基于混合域注意力的深度强化学习交叉口信号控制方法
An Intersection Signal Control Method with Deep Reinforcement Learning Based on Mixed Domain Attention
DOI: 10.12677/csa.2024.144088, PDF,   
作者: 李忠华:广东工业大学自动化学院,广东 广州;何子登*:广州羊城通有限公司大数据分公司,广东 广州
关键词: 混合域注意力深度强化学习交通信号控制3DQN算法SUMOMixed Domain Attention Deep Reinforcement Learning Traffic Signal Control 3DQN Algorithm SUMO
摘要: 针对强化学习智能体对微观交通状态感知能力有限的问题,本文提出了一种基于混合域注意力的深度强化学习交叉口信号控制算法3DQN_MDAM。首先,为减少存储开销,设计了一种轻量的混合域注意力模块(Mixed Domain Attention Module, MDAM),仅使用少量的参数就能实现自适应地调整交通状态特征图中通道之间及空间位置之间权重的功能。然后,在现有基于双深度决斗Q网络(Double Dueling DQN, 3DQN)算法模型的基础上通过引入MDAM,使智能体自动地聚焦于对当前控制任务更为重要的交通状态信息,以增强智能体的状态感知能力。最后,利用仿真平台SUMO (Simulation of Urban Mobility)进行实验。实验结果显示,在低、中、高三种不同交通流条件下,3DQN_MDAM相比3DQN在各项指标上均得到改善,其中车辆平均等待时间分别缩短了20%、20%、17.6%。

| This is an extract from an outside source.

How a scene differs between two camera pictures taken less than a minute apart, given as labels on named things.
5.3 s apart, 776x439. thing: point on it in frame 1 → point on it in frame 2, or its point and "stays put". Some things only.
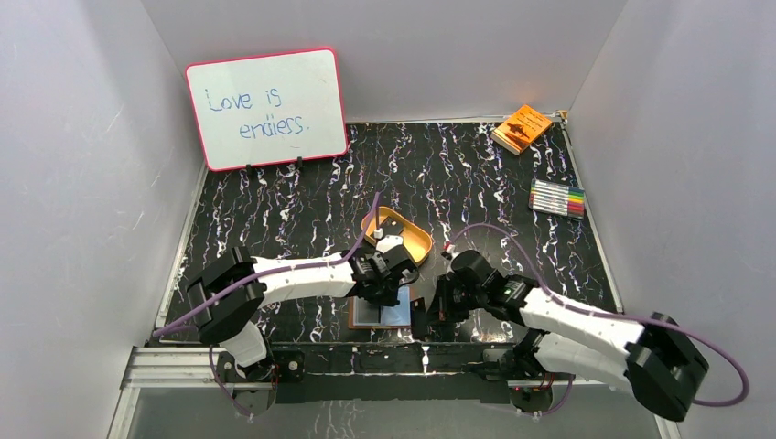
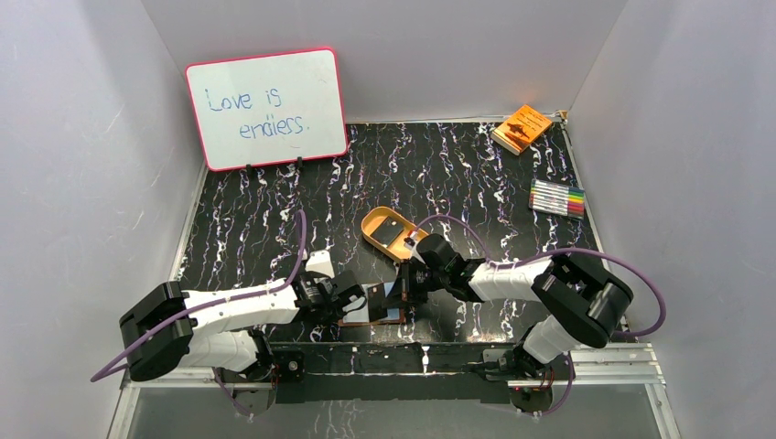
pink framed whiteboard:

与其它常用的基准算法相比,3DQN_MDAM在各项指标上均得到最好的控制效果。
Abstract: Aiming at the problem that reinforcement learning agents have limited perception of microscopic traffic conditions, an intersection signal control algorithm 3DQN_MDAM with deep reinforcement learning based on mixed domain attention is proposed. Firstly, to reduce storage overhead, a lightweight mixed domain attention module (MDAM) is designed, which can adaptively adjust the weights between channels and spatial positions in the traffic state feature map with only a small number of parameters. Then, based on the existing 3DQN algorithm model, by introducing MDAM, the agent automatically focuses on traffic status information that is more important to the current control task, in order to enhance the agent’s state perception ability. Finally, experiments were conducted using the simulation platform SUMO (Simulation of Urban Mobility). The experimental results show that under three different traffic flow conditions of low, medium, and high, 3DQN_MDAM has improved in various indicators compared to 3DQN, with average waiting time of vehicles reduced by 20%, 20%, and 17.6%, respectively. Compared with other commonly used benchmark algorithms, 3DQN_MDAM achieved the best control effect on all indicators.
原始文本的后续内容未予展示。